Secondo il Mise, le due partite Alitalia e Autostrade per l’Italia non sarebbero però correlate. E non ci sarebbe alcun pressing del governo per spingere Atlantia a partecipare al salvataggio dell’ex compagnia di bandiera. “Non c’entrano niente le due cose e quello che stanno facendo i commissari non c’entra con quello che sta avvenendo nella commissione del ministero dei Trasporti sulle indagini e gli accertamenti sul Ponte Morandi e su quello che non ha fatto Autostrade in questi anni” ha concluso Di Maio. Eppure è evidente che si tratta di vicende incrociate visto che Atlantia, controllata dalla famiglia Benetton, è azionista di riferimento di Autostrade per l’Italia e degli Aeroporti di Roma. Non a caso del resto, ai tempi dei capitani coraggiosi, i Benetton decisero di sostenere il salvataggio di Alitalia poi degenerato in una nuova crisi. Per non parlare del fatto che Intesa e Unicredit, già socie e creditrici di Alitalia, hanno intensi rapporti finanziari anche con il gruppo della famiglia Benetton.
In Atlantia, che non smania certo per ritentare il salvataggio Alitalia, le risorse non mancherebbero. La società ha chiuso il 2018 con 11 miliardi di fatturato e un margine lordo da 7,3 miliardi. Una gallina dalle uova d’oro capace di staccare una cedola da 743 milioni nonostante l’impatto sui conti della tragedia di Genova.

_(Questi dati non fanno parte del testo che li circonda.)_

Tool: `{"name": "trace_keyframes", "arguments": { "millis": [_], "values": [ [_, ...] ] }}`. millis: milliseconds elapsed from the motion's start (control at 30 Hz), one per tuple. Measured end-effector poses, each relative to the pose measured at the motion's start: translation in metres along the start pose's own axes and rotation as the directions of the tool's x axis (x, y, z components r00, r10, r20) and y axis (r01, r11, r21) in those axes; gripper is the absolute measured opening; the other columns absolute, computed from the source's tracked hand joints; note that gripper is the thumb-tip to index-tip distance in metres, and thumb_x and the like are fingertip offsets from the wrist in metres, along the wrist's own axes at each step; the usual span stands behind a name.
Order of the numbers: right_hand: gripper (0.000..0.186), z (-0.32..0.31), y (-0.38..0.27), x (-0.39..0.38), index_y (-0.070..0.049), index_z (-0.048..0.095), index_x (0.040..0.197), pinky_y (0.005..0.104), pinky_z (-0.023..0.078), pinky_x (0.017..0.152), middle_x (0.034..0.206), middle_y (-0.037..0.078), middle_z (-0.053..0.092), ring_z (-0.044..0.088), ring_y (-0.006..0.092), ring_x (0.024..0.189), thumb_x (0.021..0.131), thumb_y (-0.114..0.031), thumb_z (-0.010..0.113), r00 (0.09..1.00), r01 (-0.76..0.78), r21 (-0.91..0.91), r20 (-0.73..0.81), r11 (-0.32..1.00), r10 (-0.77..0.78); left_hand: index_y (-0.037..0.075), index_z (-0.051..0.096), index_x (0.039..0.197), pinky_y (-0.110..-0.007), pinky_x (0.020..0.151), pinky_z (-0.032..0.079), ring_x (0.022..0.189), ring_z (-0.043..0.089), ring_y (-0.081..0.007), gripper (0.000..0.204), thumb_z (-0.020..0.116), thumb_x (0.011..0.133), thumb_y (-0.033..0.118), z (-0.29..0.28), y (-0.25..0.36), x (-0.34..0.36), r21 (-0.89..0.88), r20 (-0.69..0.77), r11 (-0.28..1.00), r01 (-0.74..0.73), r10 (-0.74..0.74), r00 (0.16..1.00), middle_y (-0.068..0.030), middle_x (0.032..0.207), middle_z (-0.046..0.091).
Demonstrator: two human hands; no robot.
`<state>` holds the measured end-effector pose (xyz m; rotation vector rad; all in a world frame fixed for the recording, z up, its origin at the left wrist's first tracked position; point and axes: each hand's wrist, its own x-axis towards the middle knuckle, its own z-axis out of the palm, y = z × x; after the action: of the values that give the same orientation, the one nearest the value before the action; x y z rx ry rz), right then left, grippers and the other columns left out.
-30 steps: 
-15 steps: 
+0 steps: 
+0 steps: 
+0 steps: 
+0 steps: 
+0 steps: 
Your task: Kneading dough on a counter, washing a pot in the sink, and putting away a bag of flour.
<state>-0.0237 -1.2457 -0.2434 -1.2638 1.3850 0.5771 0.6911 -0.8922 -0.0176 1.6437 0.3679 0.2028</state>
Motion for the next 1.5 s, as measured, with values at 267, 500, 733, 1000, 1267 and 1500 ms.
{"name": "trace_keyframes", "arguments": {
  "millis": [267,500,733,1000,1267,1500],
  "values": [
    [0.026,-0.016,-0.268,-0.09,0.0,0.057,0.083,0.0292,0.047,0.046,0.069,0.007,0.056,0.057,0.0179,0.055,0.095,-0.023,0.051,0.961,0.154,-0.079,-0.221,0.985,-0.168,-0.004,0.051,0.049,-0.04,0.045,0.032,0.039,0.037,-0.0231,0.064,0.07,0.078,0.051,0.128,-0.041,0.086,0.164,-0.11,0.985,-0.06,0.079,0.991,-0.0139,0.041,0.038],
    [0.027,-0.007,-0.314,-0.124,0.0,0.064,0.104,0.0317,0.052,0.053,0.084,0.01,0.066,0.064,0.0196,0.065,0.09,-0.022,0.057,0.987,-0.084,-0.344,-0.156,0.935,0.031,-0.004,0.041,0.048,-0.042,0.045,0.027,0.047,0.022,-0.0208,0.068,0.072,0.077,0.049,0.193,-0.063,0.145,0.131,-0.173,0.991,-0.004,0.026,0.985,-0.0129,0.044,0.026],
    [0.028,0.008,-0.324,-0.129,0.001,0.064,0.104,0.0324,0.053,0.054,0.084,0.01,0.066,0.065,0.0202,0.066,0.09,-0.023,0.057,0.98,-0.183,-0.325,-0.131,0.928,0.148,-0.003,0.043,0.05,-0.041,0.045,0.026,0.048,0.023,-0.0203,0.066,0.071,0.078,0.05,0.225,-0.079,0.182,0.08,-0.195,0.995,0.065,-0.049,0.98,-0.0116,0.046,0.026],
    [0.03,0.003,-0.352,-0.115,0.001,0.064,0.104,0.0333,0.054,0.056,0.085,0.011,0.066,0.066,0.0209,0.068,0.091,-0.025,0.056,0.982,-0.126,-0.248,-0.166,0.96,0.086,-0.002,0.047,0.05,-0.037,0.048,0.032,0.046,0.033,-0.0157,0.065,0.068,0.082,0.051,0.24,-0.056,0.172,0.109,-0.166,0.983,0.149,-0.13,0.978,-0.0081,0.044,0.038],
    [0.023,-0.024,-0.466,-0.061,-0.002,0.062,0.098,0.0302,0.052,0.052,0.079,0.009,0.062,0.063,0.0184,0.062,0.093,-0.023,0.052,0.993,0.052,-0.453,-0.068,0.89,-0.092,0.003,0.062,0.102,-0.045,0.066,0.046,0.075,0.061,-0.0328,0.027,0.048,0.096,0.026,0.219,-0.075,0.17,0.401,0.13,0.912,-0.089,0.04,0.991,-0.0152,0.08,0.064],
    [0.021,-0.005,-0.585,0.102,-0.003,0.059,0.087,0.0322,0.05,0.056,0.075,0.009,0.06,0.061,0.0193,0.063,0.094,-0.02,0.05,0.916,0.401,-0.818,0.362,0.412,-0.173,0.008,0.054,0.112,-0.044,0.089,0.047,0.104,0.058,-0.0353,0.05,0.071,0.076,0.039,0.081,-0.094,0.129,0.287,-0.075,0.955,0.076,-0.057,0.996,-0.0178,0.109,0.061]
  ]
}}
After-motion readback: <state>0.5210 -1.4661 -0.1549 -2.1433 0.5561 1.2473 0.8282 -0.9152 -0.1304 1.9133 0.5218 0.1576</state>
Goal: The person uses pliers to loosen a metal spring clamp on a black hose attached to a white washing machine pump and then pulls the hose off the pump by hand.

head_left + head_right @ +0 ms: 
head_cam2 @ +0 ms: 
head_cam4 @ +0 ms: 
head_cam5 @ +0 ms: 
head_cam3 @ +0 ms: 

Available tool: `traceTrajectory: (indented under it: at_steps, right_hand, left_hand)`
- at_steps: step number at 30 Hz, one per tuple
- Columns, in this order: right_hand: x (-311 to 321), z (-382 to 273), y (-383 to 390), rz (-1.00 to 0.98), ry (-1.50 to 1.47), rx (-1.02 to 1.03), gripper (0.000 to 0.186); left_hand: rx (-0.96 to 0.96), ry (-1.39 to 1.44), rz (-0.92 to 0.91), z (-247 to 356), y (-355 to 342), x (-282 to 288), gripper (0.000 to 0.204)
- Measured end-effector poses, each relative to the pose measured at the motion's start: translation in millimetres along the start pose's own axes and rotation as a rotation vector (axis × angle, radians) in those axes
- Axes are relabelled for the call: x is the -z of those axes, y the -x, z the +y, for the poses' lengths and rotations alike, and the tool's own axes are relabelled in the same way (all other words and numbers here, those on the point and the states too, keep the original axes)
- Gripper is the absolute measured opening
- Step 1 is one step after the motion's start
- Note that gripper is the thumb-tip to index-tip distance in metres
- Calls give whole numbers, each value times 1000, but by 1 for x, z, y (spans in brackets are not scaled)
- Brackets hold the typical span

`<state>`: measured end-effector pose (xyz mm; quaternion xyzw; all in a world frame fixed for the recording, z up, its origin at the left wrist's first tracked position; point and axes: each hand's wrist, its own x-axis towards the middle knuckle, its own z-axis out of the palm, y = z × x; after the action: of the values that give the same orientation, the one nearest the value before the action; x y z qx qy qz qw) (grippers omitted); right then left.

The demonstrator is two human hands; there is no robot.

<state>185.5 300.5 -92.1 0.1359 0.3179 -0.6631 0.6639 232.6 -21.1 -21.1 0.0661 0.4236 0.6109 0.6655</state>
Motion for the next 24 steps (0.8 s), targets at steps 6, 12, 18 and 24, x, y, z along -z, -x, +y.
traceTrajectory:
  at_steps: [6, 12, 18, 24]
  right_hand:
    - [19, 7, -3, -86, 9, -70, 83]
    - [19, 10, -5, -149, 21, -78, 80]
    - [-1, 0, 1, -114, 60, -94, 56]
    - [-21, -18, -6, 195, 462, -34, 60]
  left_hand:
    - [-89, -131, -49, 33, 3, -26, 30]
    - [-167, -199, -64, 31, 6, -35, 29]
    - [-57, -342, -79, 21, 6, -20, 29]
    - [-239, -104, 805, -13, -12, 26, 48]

Il monte dividendi è decisamente importante soprattutto se si pensa che al governo basterebbero circa 400 milioni per chiudere la partita Alitalia. Tanto manca all’appello per definire il nuovo assetto azionario dell’ex compagnia di bandiera entro la fine di aprile. Le Ferrovie si sono infatti impegnate a sottoscrivere una quota pari al 30 per cento del capitale. Il Tesoro, che ha già prestato 900 milioni alla ex compagnia di bandiera, è disposto a convertire parte del finanziamento in azioni. A patto che si tratti di una partecipazione non superiore al 15 per cento. Infine, anche la compagnia statunitense Delta si è detta pronta ad entrate nella partita con il 15 per cento della newco. Se Atlantia prendesse il 40 per cento della nuova Alitalia, si chiuderebbe il cerchio. Ma il gruppo dei Benetton non crede più come in passato alla possibilità di sinergie fra Aeroporti di Roma e l’ex compagnia di bandiera. Inoltre per il governo, in termini di immagine e credibilità, il prezzo dell’intervento dei Benetton potrebbe essere molto alto. Il motivo? “Con l’ingresso in Alitalia, Atlantia si comprerebbe l’archiviazione delle promesse di nazionalizzazione delle gestioni autostradali che avete fatto davanti alle macerie e alle vittime a Genova” come ha sintetizzato il deputato Leu, Stefano Fassina.